Les jeux adorent nous opposer d’une manière ou d’une autre à la Lune, ou au moins nous convaincre qu’elle représente un gros problème, et même si nous avons adoré Pragmata, le jeu n’a fait qu’aggraver un peu plus notre traumatisme lunaire. David Menkin, qui incarne Hugh, a toujours été fasciné par ce grand caillou gris, mais comme il l’a expliqué dans une interview accordée à Polygon, travailler sur le shooter de Capcom l’a obligé à garder sous silence son enthousiasme autour de la mission Artemis 2. Ce n’est pas que l’embargo lui interdisait explicitement de parler de la Lune. Il voulait simplement publier quelque chose sur cette drôle de coïncidence qui faisait que les dates de sortie d’Artemis 2 et de Pragmata se retrouvaient si proches l’une de l’autre.
Le maillage des embargos et des restrictions était tellement confus, et Menkin se considère comme un si mauvais menteur, qu’il a préféré se couper complètement de tout pour être sûr qu’aucune information confidentielle ne lui échappe par mégarde. Il a expliqué qu’il ne voulait surtout pas qu’au sein de Capcom quelqu’un lui demande : « Excuse-moi, est-ce une photo de la lune, ou de notre lune ? » Menkin a en plus un solide passé dans tout ce qui touche aux rôles spatiaux.

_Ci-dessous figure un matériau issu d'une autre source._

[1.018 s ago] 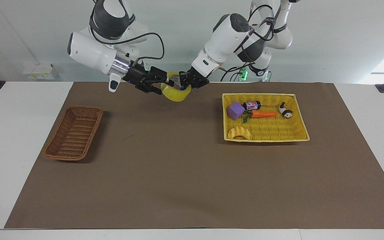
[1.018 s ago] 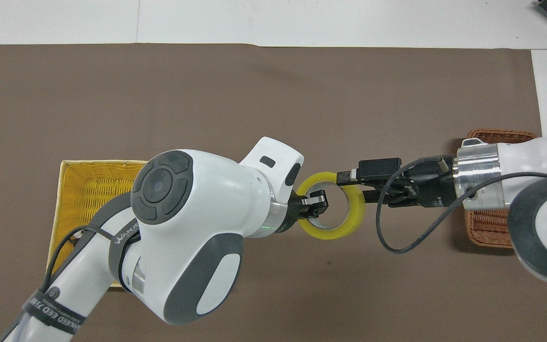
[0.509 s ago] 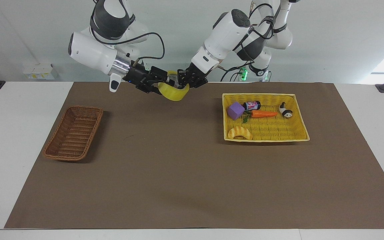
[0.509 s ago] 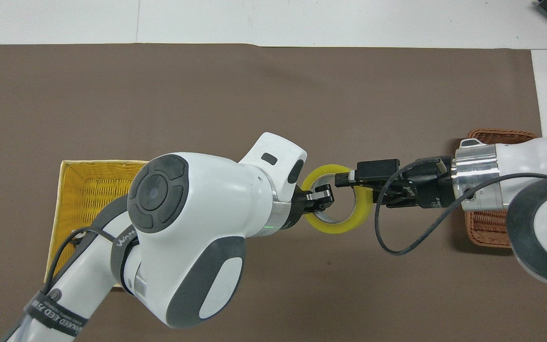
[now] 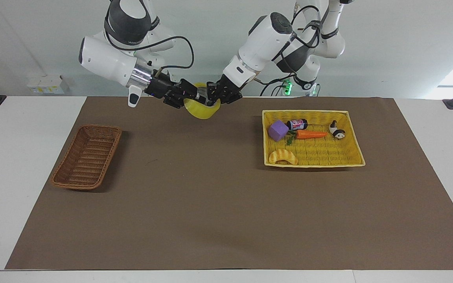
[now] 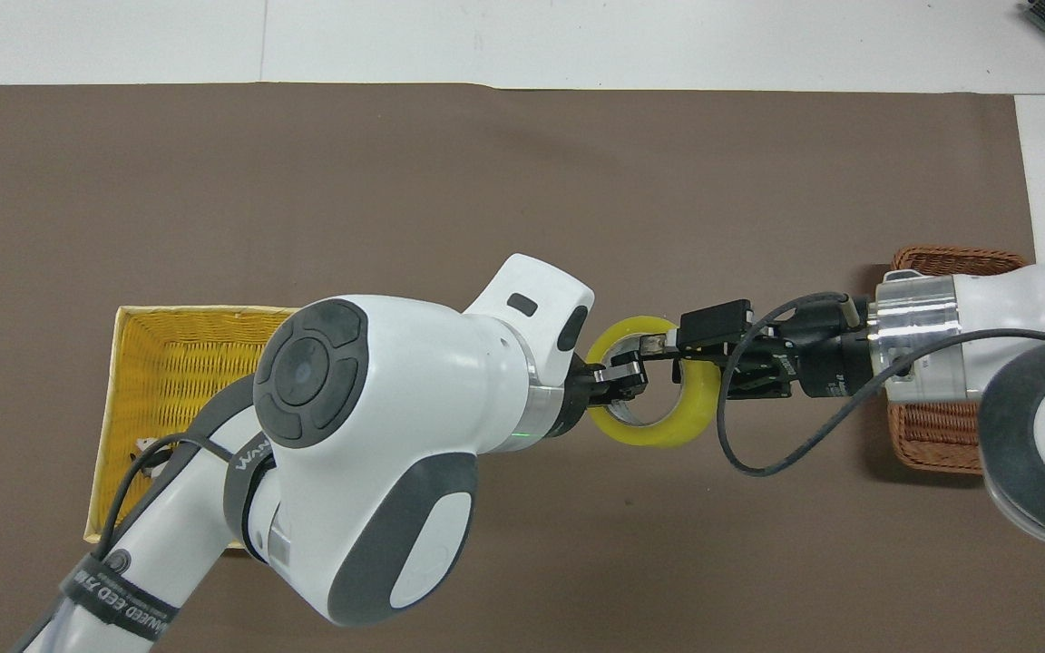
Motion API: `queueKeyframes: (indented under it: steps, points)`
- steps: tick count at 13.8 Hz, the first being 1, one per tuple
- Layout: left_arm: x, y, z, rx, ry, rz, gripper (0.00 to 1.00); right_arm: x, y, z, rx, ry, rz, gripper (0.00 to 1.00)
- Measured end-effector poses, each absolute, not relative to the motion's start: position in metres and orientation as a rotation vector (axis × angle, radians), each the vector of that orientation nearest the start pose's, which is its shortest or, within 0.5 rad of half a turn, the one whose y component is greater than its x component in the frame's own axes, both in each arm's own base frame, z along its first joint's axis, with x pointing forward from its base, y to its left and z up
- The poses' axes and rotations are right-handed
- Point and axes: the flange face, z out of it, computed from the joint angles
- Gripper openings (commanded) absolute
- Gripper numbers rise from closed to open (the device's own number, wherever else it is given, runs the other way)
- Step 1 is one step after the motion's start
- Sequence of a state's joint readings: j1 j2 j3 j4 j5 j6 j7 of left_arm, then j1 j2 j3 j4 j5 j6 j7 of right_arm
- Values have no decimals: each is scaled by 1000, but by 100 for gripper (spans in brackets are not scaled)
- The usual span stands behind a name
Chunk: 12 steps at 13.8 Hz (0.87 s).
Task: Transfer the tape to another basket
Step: 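Grasp the tape with the right gripper and open the left gripper, then carry the tape to the wicker basket while the left gripper withdraws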
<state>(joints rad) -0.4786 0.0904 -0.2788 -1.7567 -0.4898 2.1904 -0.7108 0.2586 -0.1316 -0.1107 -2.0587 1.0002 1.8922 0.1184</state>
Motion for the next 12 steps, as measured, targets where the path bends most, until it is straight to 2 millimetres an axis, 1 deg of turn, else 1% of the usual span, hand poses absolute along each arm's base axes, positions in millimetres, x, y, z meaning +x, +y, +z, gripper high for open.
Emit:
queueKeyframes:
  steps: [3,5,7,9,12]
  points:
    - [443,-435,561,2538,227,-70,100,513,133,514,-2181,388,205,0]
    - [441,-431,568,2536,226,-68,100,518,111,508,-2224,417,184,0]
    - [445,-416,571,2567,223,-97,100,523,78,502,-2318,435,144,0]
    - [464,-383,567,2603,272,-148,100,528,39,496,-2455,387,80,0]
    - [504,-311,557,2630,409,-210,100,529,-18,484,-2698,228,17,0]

Il a joué Luke Skywalker dans Lego Star Wars: The Skywalker Saga, Neil Armstrong dans le court métrage Moths to Flame, et il a aussi participé à une fiction audio consacrée à Buzz Aldrin. Il a récité les citations célèbres de Neil, il connaît un nombre absurde de choses sur cette foutue Lune, et il est même allé jusqu’à dire que toute sa carrière avait fini par tourner autour d’elle.

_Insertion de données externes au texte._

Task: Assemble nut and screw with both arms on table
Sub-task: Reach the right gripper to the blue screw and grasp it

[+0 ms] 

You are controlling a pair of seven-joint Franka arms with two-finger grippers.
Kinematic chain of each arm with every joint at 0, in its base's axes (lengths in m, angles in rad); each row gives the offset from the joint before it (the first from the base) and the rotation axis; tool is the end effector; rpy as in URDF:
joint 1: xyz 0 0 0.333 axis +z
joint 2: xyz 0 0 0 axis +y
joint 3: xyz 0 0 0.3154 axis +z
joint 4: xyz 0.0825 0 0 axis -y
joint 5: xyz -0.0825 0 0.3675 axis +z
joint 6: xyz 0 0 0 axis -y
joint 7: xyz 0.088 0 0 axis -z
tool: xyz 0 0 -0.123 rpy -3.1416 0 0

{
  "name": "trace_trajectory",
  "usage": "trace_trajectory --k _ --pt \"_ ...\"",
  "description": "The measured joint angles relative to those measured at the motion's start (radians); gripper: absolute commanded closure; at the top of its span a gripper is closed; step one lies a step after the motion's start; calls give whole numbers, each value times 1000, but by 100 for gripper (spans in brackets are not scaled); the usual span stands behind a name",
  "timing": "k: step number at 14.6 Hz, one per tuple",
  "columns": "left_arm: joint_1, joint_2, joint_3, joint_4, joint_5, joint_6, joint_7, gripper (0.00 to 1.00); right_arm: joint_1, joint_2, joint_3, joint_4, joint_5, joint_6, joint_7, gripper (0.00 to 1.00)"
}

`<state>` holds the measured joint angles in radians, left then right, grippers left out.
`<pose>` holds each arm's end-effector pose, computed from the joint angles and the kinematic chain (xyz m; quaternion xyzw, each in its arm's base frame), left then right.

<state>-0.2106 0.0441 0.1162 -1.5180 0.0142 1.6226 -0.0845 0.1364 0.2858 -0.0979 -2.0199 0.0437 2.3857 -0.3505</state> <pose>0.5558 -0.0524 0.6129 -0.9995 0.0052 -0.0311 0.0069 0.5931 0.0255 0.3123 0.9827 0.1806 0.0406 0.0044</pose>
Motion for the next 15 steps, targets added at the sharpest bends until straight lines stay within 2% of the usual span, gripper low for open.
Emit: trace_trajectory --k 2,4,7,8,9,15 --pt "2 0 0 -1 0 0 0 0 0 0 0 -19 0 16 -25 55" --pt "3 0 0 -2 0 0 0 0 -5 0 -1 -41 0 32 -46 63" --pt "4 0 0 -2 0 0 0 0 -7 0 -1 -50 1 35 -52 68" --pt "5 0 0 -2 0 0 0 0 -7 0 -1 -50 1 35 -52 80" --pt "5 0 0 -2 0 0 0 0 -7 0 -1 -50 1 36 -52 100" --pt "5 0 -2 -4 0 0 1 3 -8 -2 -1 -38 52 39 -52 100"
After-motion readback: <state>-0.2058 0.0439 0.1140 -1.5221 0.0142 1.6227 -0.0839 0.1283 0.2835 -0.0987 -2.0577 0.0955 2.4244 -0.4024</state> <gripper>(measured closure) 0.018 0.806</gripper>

Il a également parlé de la manière dont la relation entre Hugh et Diana a été construite. Tout a commencé par une lecture du script, mais David Menkin et Grace Saif, qui interprète Diana, n’ont pas enregistré leurs scènes ensemble. À la place, ils ont travaillé chacun de leur côté, dans des lieux séparés, en jouant face aux prises déjà enregistrées de l’autre. À un moment, Saif avait pris de l’avance sur lui dans le calendrier d’enregistrement, et Menkin a fait en sorte de ne jamais la rattraper, ce qui lui permettait de toujours entendre sa performance. Il a expliqué à Polygon que cela ressemblait un peu au fait de jouer face à un personnage en CGI dans un film en prises de vues réelles, tout en saluant le travail de toutes les personnes impliquées pour avoir réussi à faire fonctionner ce procédé.
Menkin dit aussi qu’il ne possède aucune compétence vraiment transférable. Jouer, c’est simplement ce qu’il sait faire, et il est reconnaissant d’être entouré de personnes qui lui permettent de se sentir assez en sécurité pour accomplir son travail. Au final, tout finit malgré tout par s’assembler et fonctionner.